O índice pan-europeu Stoxx 600 encerrou as negociações nesta quarta-feira (29) com recuo de 0,60%, aos 602,96 pontos.
Entre os principais índices, o FTSE 100, de Londres, fechou com queda de 1,16%, aos 10.213,11 pontos; o DAX, de Frankfurt, caiu 0,27%, aos 23.954,56 pontos; e o CAC 40, de Paris, teve baixa de 0,39%, aos 8.072,13 pontos.
Com os números do fechamento de hoje, as ações europeias estão quase 5% abaixo dos níveis anteriores à guerra, atrás dos pares norte-americanos e dos mercados globais, devido à dependência da região em relação às importações de energia.
O que movimentou os mercados europeus hoje?
O mercado segue à espera das decisões de juros nos Estados Unidos pelo Federal Reserve, que acontece em breve. Além disso, o Banco Central Europeu (BCE) e o Banco da Inglaterra (BoE, na sigla em inglês) também divulgam amanhã (30) suas decisões de política monetária. A expectativa é de que os BCs sigam com os juros inalterados.
No front econômico, os números não foram animadores: a inflação alemã aumentou em abril devido à alta dos preços da energia, enquanto a confiança econômica da zona do euro caiu para o menor nível em três anos e meio neste mês em meio à guerra no Irã.
O presidente dos EUA, Donald Trump, afirmou que não estava satisfeito com a última proposta de Teerã para encerrar o conflito, aumentando a incerteza sobre as perspectivas de negociações.
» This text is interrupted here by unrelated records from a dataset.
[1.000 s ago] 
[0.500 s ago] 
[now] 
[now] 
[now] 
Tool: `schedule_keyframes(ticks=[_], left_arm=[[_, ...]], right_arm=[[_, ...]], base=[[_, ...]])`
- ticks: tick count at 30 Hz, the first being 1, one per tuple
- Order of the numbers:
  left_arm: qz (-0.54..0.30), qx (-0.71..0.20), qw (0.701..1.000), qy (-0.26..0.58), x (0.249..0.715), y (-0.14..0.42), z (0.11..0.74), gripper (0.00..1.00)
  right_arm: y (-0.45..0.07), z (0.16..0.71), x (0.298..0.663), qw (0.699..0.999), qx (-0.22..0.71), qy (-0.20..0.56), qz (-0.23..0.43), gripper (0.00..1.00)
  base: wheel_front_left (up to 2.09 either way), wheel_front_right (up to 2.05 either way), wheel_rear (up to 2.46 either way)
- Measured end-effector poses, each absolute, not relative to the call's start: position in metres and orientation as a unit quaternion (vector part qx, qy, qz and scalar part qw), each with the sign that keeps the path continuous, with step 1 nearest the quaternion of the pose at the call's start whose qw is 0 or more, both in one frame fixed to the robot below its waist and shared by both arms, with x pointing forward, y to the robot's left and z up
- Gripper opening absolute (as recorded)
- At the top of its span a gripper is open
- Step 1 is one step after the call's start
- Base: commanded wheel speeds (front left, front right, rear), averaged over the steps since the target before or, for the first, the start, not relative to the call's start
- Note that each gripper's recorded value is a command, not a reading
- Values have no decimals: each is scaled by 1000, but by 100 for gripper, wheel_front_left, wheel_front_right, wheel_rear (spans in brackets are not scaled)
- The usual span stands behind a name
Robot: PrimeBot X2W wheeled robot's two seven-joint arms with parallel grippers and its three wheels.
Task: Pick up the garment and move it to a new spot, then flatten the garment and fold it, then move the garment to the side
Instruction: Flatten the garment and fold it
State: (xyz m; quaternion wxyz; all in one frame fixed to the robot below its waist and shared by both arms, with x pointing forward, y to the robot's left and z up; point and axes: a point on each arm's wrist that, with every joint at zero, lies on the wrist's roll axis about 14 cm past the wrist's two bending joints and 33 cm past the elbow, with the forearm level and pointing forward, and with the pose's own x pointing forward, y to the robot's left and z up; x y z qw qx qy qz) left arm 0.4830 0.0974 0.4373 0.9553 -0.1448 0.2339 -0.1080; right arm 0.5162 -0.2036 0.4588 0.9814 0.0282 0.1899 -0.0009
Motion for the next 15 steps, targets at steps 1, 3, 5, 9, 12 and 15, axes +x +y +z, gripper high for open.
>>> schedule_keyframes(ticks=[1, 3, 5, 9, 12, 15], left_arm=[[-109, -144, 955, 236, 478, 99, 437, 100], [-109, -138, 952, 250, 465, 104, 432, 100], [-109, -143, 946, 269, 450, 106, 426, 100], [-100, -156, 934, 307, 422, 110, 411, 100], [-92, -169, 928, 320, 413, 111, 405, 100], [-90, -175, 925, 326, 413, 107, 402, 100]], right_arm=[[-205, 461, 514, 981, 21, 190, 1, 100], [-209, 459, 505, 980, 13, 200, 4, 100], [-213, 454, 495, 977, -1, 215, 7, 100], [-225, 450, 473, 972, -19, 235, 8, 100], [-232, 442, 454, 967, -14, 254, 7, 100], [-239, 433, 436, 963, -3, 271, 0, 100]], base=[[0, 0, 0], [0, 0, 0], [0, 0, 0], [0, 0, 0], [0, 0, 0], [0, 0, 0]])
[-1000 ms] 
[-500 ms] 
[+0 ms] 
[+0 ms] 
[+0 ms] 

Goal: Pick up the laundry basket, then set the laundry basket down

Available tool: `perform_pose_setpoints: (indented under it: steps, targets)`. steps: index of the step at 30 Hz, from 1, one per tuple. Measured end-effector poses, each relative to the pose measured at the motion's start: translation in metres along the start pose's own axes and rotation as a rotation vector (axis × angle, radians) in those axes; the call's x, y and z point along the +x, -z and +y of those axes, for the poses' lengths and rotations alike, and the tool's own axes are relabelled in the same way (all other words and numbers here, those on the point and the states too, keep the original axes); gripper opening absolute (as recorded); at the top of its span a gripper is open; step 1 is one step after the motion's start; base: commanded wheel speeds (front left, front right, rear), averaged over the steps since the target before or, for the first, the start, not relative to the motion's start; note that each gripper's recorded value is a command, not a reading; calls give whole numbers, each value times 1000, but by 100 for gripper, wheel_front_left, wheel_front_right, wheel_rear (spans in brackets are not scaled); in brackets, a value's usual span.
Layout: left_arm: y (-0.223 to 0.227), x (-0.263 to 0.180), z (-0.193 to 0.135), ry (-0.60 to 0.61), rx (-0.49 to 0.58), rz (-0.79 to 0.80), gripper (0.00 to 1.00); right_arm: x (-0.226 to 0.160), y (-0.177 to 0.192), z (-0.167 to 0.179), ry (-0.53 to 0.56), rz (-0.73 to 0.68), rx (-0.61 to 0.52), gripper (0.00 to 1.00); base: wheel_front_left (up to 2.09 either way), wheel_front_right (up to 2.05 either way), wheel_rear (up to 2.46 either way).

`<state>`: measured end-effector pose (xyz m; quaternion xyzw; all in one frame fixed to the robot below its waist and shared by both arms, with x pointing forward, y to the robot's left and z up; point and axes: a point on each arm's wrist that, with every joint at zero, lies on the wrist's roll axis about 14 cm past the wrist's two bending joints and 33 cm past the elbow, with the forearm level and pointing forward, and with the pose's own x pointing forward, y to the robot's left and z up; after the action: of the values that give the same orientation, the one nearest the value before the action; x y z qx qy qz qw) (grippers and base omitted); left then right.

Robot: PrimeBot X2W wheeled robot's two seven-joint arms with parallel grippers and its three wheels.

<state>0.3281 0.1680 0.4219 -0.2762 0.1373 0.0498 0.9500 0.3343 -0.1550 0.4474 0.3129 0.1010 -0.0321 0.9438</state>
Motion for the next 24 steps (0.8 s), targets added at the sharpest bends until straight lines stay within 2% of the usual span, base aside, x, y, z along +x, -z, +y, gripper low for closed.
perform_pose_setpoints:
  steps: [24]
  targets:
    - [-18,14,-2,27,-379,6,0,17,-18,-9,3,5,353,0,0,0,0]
Com a falta de avanço nas negociações de paz, o petróleo Brent para julho operava acima dos US$ 110.
Para a LPL Financial, o aperto na oferta física de petróleo pode estar sendo subestimado pelos investidores, enquanto a Strategy Asset Managers avalia que cotações acima de US$ 85 mantêm elevadas as expectativas de inflação e a volatilidade nos juros globais.
Em relação aos balanços corporativos, a Adidas disparou cerca de 8% em Frankfurt após superar expectativas com vendas e lucro no primeiro trimestre.
Já no setor bancário, o UBS avançou perto de 3% em Zurique, após lucro acima do consenso, enquanto o Santander subiu 1,2% em Madri com resultado forte e ganho com venda de ativos.
O Deutsche Bank, por outro lado, caiu cerca de 1,9% apesar de lucro recorde, após provisão maior que o esperado para perdas de crédito.